§ **REQUIREMENT**
Where the records contain images, omit them, and repeat everything else word for word.

§ **RAW DATA**

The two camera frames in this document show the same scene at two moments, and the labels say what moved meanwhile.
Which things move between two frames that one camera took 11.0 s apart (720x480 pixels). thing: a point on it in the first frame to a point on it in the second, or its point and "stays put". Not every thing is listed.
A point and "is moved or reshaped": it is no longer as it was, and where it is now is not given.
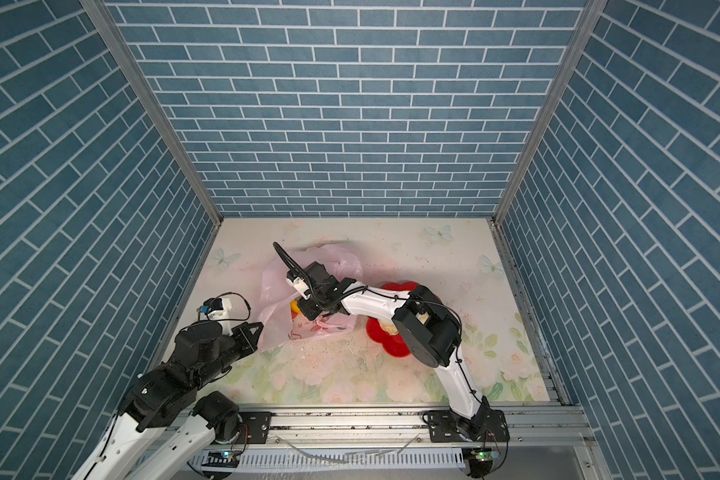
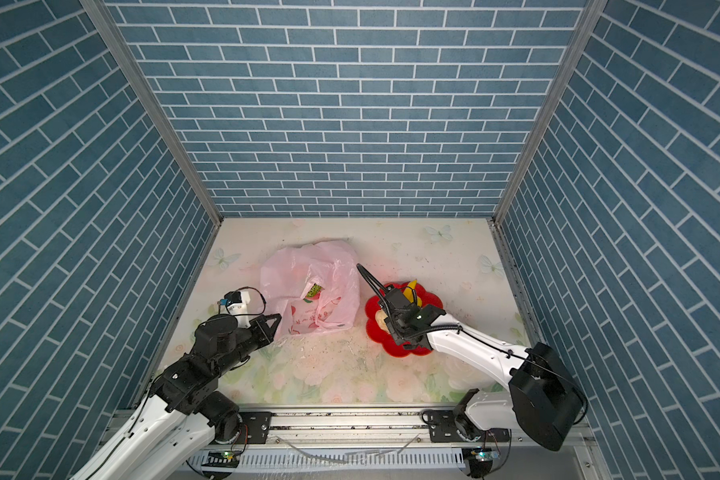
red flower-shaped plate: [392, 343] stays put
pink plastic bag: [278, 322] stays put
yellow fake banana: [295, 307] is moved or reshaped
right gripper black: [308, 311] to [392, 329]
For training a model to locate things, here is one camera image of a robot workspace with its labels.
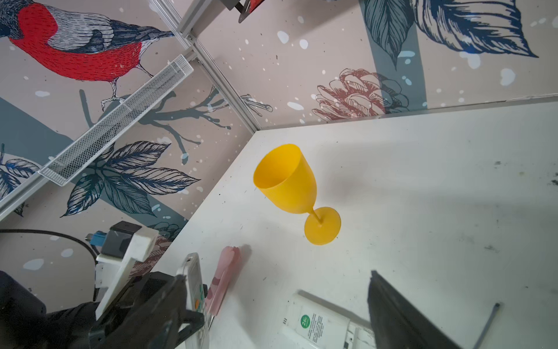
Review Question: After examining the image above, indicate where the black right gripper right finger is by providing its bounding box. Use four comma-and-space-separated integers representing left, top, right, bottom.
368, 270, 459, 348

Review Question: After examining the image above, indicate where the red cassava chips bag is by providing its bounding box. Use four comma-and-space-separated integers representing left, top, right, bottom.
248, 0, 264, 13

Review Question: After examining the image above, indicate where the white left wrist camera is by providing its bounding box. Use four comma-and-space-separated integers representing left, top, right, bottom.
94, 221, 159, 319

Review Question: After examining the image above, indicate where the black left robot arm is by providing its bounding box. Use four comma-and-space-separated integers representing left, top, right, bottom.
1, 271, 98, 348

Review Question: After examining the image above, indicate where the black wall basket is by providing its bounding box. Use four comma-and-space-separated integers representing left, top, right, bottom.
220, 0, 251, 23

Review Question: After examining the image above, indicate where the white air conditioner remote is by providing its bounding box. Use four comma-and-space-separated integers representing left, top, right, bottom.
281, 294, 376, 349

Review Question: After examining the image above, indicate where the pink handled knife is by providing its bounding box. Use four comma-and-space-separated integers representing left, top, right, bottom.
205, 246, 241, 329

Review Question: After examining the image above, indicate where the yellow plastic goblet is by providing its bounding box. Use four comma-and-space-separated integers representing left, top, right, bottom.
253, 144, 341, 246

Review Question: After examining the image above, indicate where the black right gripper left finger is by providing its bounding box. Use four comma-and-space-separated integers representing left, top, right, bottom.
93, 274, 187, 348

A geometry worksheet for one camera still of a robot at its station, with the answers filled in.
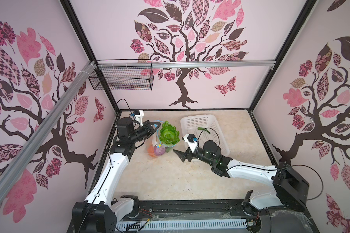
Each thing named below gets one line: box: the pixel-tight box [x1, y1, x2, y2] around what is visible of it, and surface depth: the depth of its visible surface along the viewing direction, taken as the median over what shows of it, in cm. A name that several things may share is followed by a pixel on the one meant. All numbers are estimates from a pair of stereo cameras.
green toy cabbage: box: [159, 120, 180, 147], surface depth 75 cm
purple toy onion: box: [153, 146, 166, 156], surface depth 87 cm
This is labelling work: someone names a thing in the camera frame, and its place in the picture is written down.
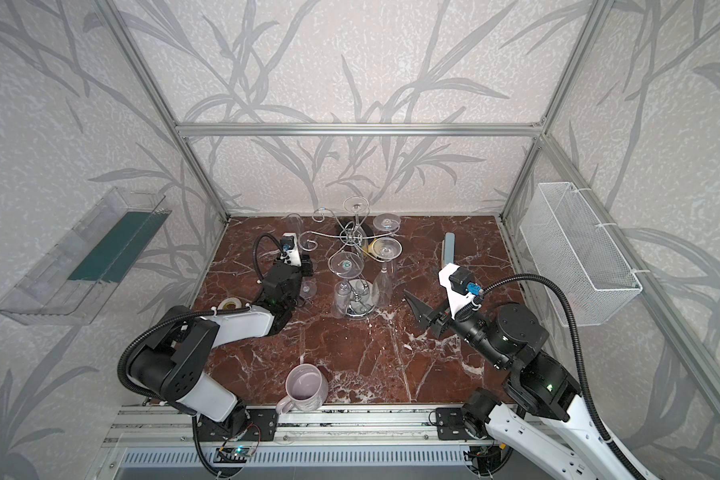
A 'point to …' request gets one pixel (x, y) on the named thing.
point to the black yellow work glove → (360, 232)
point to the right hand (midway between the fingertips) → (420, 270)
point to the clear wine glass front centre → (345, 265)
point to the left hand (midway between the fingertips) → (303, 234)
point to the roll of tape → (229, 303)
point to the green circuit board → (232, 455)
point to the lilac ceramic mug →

§ **SOLUTION FOR THIS TASK**
The two camera frames in this document show the same scene at two moments, and the labels say what moved meanwhile.
Which things move between two frames that one camera took 11.0 s apart (720x480 pixels). thing: a point on it in the first frame to a point on it in the second, or its point and "stays put". Not every thing is listed.
A point and "is moved or reshaped": it is no longer as it was, and where it is now is not given.
red flower-shaped plate: [392, 343] stays put
pink plastic bag: [278, 322] stays put
yellow fake banana: [295, 307] is moved or reshaped
right gripper black: [308, 311] to [392, 329]
For training a model to locate things, here is one camera image of a robot workspace with its labels.
Review Question: After examining the image above, indicate where the black right gripper right finger is by providing its bounding box. Use four comma-and-space-separated integers representing left, top, right, bottom.
368, 270, 459, 348

Review Question: After examining the image above, indicate where the red cassava chips bag is by providing its bounding box. Use four comma-and-space-separated integers representing left, top, right, bottom.
248, 0, 264, 13

Review Question: After examining the image above, indicate where the white left wrist camera is by providing its bounding box. Use four comma-and-space-separated integers representing left, top, right, bottom.
94, 221, 159, 319

Review Question: After examining the image above, indicate where the black left robot arm is by providing its bounding box. Use four comma-and-space-separated integers representing left, top, right, bottom.
1, 271, 98, 348

Review Question: After examining the image above, indicate where the black wall basket is by providing its bounding box. Use four comma-and-space-separated integers representing left, top, right, bottom.
220, 0, 251, 23

Review Question: After examining the image above, indicate where the white air conditioner remote is by providing its bounding box. Use four comma-and-space-separated integers representing left, top, right, bottom.
281, 294, 376, 349

Review Question: After examining the image above, indicate where the pink handled knife is by providing its bounding box. Use four comma-and-space-separated integers representing left, top, right, bottom.
205, 246, 241, 329

Review Question: After examining the image above, indicate where the yellow plastic goblet is by providing its bounding box. Use four comma-and-space-separated integers representing left, top, right, bottom.
253, 144, 341, 246

Review Question: After examining the image above, indicate where the black right gripper left finger is by providing its bounding box. Use four comma-and-space-separated integers representing left, top, right, bottom.
93, 274, 187, 348

A geometry worksheet for one camera still of a robot at its station, with the answers filled in.
Each thing named below gets one line: box: the pixel-tight box [x1, y1, x2, y2] around what is visible of it, and surface depth: the depth of its visible surface along the viewing direction, taken as the median over what shows of it, in cm. A name that several things may share is followed by a pixel on the one meant. All numbers are estimates from a pair of stereo cameras.
green toy cabbage: box: [159, 120, 180, 147], surface depth 75 cm
purple toy onion: box: [153, 146, 166, 156], surface depth 87 cm
This is labelling work: someone names a thing in the camera frame, and its place in the picture is written down.
A 'point to …' request gets one pixel (x, y) on the named thing.
point to the black yellow work glove → (360, 232)
point to the right hand (midway between the fingertips) → (420, 270)
point to the clear wine glass front centre → (345, 265)
point to the left hand (midway between the fingertips) → (303, 234)
point to the roll of tape → (229, 303)
point to the green circuit board → (232, 455)
point to the lilac ceramic mug →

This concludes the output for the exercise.